В полном отчаянье к Смерти взывал, только жив оставался. Часто из пищи лишь корка сухая, нет денег, нет дома. Если кому-то в хозяйстве он иногда пригождался, ужин горячий в оплату, ночлег и скитания снова. Силы его на исходе, надежда вот-вот и угаснет. Ноги нещадно болят, руки стали слабы и безвольны. Сел на привал у реки и вздохнул:
– Это было напрасно…
Стал дожидаться конца своих мук и шептать:
– Все… довольно…
Он не дошел пары сотен шагов до заветной избушки. Там жила дочь лесника, не юна, но собою прекрасна.
Утром она, как обычно, пошла трав набрать у опушки. Только ее потянуло к реке и, видать, не напрасно.
Смотрит, у кромки воды, весь в лохмотьях лежит бездыханный грязный убогий старик, что-то шепчет в бреду пограничном. Морок вокруг него дымкою вьется противной туманной (видеть проклятья людей ей с младенчества было привычно). Быстро вернувшись в избу, прихватила попить да циновку. Там, у реки, не спеша, осторожно его напоила. Чуть он очнулся, она уложила болящего ловко, и аккуратно целебное снадобье каплями влила.
Ночь провела у реки, а наутро уж старец очнулся. Девушка рядом была и очей ни на миг не смыкала. Смотрит она не страшась, а он бедный, стыдясь, отвернулся:
– Что с тобой, – молвит она, – я такого еще не встречала?
Старец устало взглянул на нее – до чего же красива… Это пустое все, вновь не судьба, только сердце кольнуло.
Он рассказал за спасенье свое все, что дева спросила. Но, как он думал, ее эти новости не отпугнули.
– Значит тебя расколдует лишь только взаимное чувство? С этим условием скверный колдун тебе сердце оставил?
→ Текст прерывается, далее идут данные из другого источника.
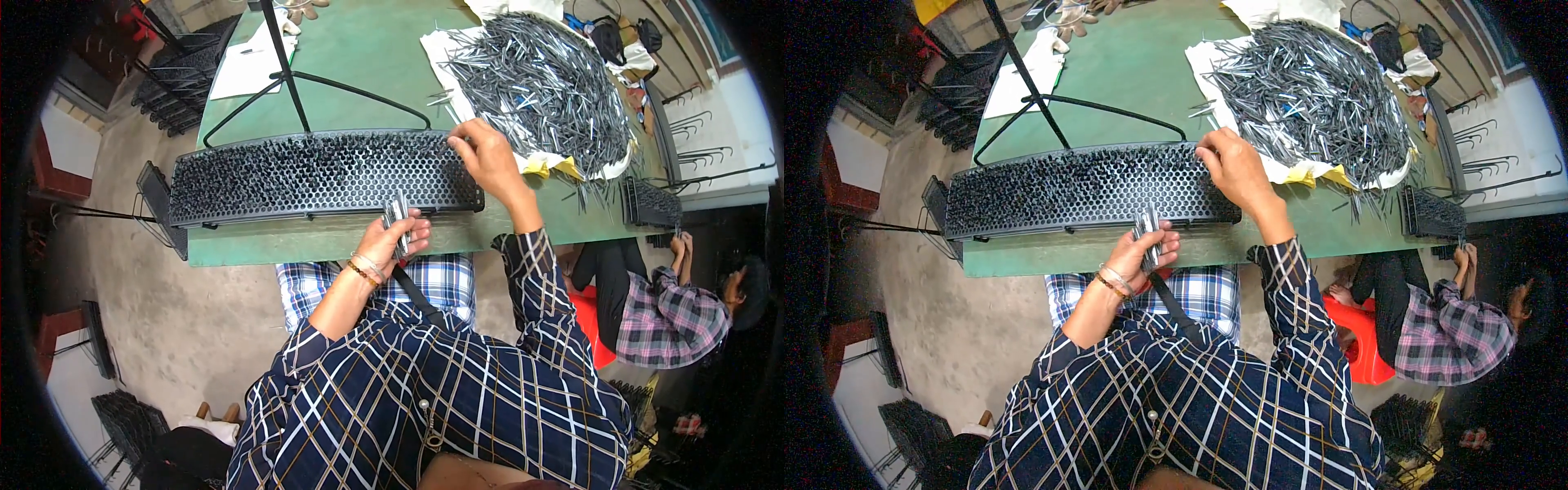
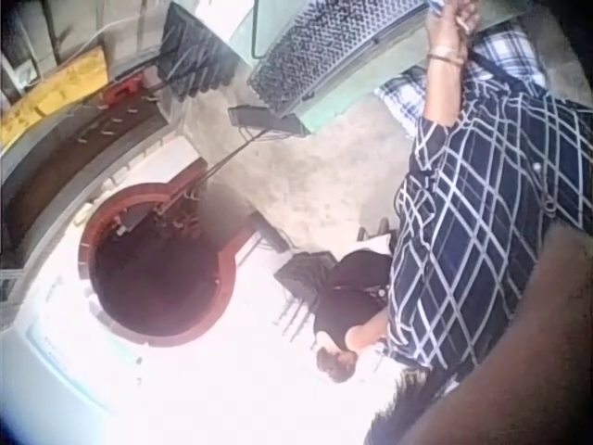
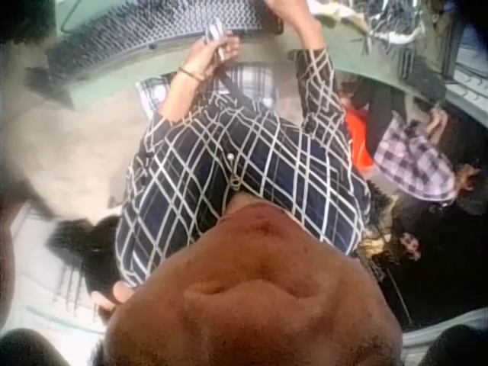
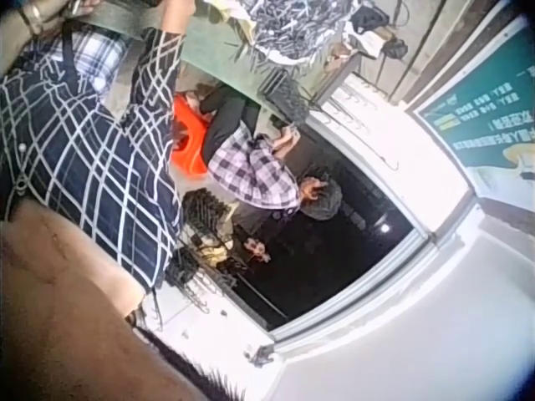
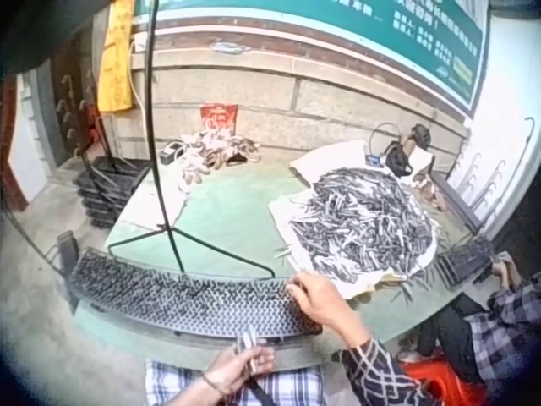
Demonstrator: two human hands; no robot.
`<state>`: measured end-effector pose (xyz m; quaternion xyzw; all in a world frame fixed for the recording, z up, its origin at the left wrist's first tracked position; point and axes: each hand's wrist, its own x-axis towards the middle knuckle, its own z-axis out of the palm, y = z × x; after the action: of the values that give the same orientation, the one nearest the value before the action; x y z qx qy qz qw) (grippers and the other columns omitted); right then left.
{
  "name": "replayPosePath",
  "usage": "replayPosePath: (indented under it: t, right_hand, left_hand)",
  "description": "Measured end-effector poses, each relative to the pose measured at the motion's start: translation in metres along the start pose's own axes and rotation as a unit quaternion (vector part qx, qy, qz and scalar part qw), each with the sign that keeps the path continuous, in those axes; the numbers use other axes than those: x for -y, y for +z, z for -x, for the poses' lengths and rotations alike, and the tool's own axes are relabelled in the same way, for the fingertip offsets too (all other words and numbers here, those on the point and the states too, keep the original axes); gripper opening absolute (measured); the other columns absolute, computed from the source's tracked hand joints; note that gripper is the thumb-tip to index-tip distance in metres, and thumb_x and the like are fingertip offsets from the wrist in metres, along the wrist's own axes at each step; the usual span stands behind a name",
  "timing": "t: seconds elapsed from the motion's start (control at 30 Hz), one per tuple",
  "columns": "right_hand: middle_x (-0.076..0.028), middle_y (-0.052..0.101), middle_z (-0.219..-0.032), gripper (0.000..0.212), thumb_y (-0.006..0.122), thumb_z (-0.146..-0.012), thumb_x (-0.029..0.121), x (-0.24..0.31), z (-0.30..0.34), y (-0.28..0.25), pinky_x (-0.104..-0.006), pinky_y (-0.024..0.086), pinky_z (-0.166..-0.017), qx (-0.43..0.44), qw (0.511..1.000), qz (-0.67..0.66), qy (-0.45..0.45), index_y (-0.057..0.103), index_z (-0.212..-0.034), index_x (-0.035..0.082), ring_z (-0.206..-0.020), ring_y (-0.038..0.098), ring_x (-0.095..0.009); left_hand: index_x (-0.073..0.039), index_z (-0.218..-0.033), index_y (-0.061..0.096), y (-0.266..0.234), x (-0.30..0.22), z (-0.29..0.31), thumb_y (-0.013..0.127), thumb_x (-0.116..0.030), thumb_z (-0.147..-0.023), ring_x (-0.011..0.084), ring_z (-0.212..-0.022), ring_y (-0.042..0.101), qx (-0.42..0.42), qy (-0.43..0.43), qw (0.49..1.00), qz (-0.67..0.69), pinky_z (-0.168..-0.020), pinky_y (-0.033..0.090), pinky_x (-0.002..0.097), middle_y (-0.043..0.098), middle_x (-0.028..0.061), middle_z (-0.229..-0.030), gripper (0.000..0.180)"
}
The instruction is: Inserting small metal pins or clips into a perforated metal grid.
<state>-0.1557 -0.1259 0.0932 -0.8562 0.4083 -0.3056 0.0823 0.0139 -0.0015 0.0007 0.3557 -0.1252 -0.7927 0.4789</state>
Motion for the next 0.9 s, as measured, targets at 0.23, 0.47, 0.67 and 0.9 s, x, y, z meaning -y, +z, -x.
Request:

– Да, но любви мне вовек не сыскать, и от этого грустно. Если б назад воротить, что бы мог – я бы все переправил.
Как мне тебе отплатить, что мне сделать, чтоб стали мы квиты? Хлеба очерствевший лишь есть, да кусок хрусталя бесполезный.
– Так подари мне хрусталь, и долги твои будут забыты. Я его буду хранить и беречь. Не отдам, честно-честно.
Пару минут сомневался старик – подарить ли ей сердце? Больно была хороша и добра, не встречал таких прежде. Пристальным взглядом пронзает – куда ему, бедному, деться? Он ей кулон протянул, отдавая без капли надежды.
Ловко хрусталик схватив, она встала, на шаг отступила:
– Верь мне, прошу, и прости, что лгала и беречь обещала.
Резко махнула рукой, и кулончик о камни разбила. Старца, кричащего в муках, покрепче в объятиях сжала. Сколько агония длилась, минуту? А может быть, вечность? Боль прошивала все тело его и туманила разум. Всполох в сознании яркий, немыслимый, видно, конечный. И все терзания плоти измученном схлынули разом.
Сбросил он руки ее, и на ноги вскочил, разъяренный:
– Что вытворяешь, проклятая?! Хочешь, чтоб сгинул в мученьях?!
Только опомнился, силой былою своей пораженный. Взгляд он ее отыскал, в нем смешались восторг, удивление.